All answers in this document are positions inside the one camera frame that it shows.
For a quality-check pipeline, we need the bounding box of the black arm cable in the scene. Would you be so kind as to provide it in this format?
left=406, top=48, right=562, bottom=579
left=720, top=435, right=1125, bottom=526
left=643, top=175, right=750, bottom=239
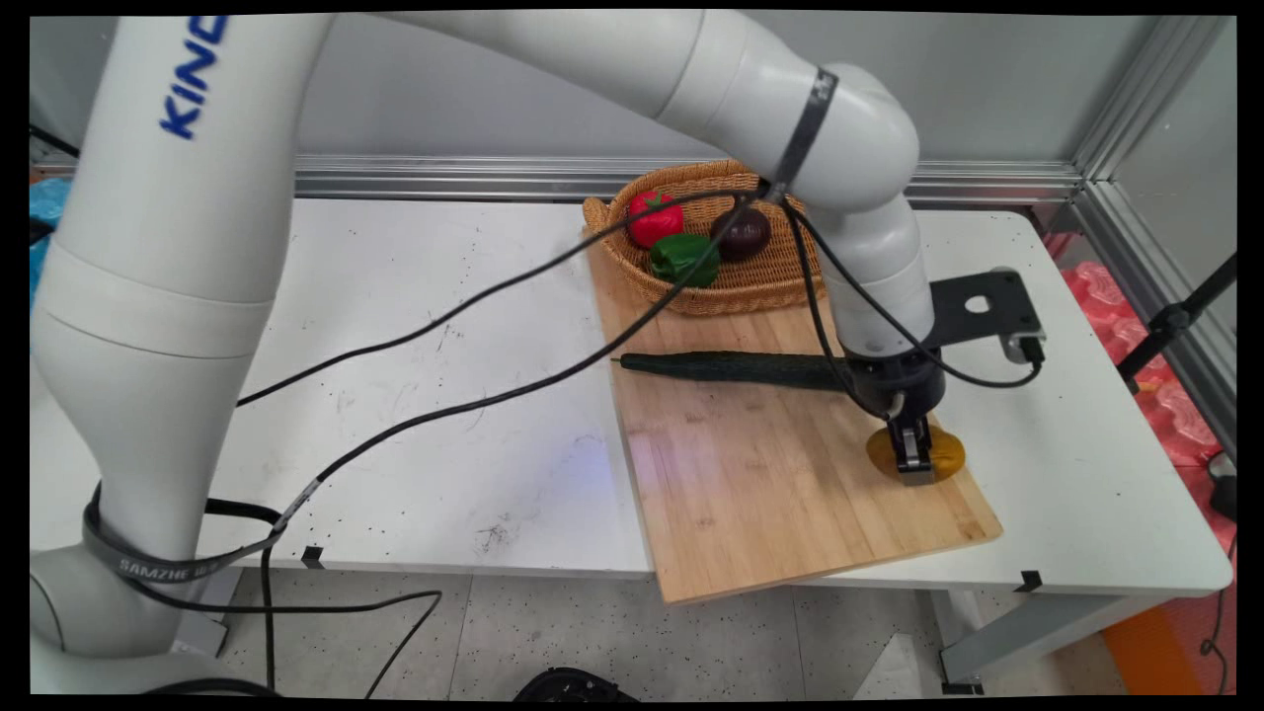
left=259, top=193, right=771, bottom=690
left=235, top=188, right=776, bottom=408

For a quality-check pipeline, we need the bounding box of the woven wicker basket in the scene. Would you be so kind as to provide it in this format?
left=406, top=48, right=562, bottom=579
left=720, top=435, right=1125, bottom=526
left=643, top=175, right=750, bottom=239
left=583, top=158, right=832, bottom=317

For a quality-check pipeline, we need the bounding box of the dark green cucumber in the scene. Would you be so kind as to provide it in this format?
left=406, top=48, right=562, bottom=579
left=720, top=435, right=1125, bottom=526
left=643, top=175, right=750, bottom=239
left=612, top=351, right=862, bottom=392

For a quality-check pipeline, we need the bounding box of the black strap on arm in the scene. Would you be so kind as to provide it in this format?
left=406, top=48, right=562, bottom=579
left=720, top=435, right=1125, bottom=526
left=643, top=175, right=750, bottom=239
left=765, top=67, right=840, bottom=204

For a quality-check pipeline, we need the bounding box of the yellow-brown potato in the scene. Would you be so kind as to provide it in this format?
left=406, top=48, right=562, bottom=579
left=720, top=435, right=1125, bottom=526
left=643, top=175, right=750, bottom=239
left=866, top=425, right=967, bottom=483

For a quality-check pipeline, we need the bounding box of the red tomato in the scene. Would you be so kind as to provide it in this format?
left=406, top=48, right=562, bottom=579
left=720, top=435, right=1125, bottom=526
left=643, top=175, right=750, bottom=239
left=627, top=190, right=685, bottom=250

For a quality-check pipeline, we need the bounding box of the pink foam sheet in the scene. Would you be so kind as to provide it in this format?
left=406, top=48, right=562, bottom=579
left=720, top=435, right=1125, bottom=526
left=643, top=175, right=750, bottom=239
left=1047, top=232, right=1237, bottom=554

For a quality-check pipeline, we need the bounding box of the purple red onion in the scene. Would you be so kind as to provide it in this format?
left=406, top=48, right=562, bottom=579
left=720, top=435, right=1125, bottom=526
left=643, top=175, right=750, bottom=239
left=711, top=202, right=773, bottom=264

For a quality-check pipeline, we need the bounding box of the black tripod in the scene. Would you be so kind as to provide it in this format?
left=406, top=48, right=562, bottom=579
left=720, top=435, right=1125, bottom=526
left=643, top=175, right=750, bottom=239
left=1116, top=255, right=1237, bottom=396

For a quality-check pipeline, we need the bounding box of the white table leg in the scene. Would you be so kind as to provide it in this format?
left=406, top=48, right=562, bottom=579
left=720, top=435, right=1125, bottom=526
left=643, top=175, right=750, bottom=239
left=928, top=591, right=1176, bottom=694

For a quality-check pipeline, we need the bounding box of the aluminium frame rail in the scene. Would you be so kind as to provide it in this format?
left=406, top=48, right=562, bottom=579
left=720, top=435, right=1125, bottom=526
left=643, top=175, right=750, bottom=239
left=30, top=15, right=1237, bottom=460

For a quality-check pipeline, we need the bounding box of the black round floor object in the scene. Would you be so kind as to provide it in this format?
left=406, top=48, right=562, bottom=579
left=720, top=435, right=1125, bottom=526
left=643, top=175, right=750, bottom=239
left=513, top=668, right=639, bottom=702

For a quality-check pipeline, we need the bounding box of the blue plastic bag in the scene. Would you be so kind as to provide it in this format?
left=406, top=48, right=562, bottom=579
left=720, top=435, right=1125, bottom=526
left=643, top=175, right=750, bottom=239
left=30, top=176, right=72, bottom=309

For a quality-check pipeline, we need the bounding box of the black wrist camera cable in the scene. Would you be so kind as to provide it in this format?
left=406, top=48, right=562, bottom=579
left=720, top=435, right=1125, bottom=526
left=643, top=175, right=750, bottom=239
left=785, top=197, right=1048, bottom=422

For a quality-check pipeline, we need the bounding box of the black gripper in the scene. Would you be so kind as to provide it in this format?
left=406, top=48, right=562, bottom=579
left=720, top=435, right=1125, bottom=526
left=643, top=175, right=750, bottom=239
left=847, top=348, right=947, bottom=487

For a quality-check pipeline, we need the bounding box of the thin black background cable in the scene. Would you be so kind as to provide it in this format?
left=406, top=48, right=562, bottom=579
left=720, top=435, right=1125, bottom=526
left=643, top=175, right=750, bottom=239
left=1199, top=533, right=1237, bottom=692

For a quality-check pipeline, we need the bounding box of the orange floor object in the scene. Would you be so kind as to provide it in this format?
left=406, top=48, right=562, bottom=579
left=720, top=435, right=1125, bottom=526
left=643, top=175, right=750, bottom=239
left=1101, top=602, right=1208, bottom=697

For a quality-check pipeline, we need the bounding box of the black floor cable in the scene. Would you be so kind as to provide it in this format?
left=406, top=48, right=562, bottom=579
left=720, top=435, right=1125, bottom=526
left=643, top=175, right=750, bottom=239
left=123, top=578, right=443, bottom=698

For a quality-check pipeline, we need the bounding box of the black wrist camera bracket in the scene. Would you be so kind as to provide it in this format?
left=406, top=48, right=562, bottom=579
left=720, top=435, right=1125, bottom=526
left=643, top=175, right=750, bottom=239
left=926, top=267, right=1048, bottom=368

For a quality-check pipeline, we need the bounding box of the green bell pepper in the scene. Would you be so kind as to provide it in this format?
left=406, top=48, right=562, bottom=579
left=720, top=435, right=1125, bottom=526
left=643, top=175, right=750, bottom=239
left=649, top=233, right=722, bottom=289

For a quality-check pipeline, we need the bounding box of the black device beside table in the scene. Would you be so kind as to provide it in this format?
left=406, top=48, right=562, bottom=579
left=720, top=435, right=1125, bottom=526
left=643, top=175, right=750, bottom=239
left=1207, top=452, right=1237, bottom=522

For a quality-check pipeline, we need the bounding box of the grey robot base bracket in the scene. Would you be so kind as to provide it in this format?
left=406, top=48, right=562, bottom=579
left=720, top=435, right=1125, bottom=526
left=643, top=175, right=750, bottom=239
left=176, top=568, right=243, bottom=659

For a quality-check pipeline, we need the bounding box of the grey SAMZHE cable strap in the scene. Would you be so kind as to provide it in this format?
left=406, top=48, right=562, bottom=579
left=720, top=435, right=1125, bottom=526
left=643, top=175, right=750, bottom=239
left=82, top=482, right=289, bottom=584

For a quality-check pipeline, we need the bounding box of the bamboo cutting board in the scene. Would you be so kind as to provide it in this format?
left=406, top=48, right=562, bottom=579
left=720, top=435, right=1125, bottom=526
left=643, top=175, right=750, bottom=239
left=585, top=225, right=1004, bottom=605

...

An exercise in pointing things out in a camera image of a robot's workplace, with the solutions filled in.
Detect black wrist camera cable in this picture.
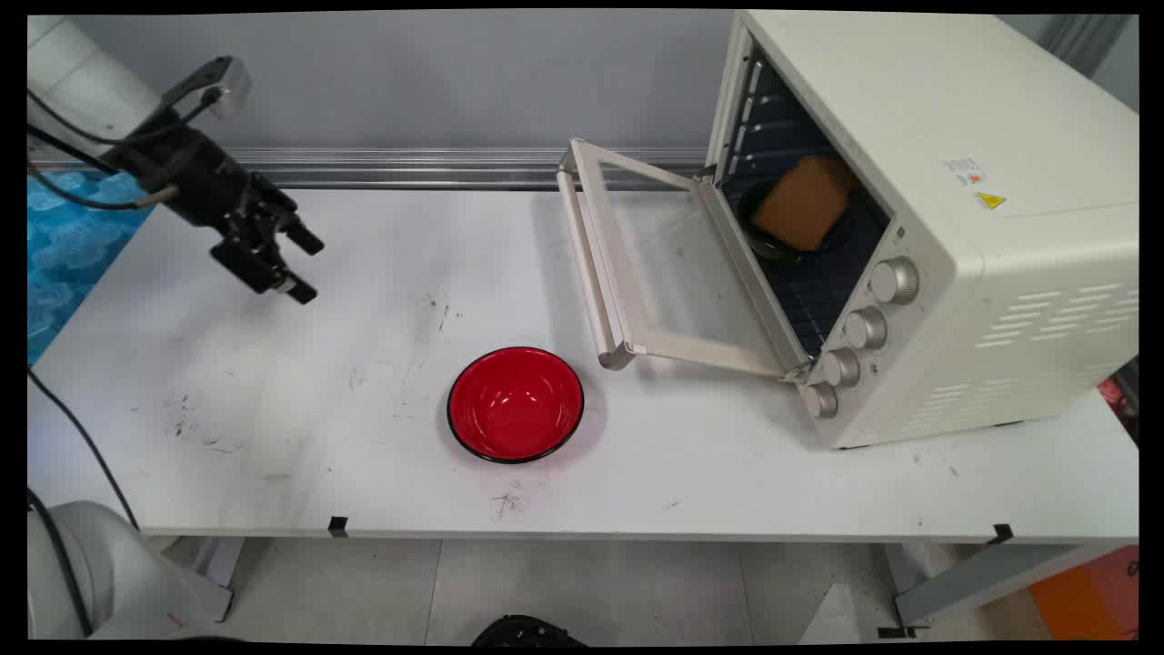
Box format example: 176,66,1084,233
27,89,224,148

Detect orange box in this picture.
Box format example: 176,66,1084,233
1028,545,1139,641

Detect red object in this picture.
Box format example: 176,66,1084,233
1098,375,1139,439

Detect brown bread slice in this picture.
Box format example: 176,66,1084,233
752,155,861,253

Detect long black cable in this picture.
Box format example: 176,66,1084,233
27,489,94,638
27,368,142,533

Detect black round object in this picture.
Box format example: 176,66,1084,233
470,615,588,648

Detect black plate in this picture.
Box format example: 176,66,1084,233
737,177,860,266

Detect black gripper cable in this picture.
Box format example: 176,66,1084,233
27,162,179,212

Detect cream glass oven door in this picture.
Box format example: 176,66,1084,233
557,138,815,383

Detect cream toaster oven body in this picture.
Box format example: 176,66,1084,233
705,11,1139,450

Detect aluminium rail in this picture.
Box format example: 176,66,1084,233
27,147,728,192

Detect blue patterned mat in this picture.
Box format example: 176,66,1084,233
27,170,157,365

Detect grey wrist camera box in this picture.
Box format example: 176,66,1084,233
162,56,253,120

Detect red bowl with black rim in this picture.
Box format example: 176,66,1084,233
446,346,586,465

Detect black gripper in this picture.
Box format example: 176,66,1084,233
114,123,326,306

• **WHAT THE TASK ASKS**:
Across the preceding material, how many lines contain the word "green"? State the number alone.

• **OUTPUT OF THE EXERCISE**:
2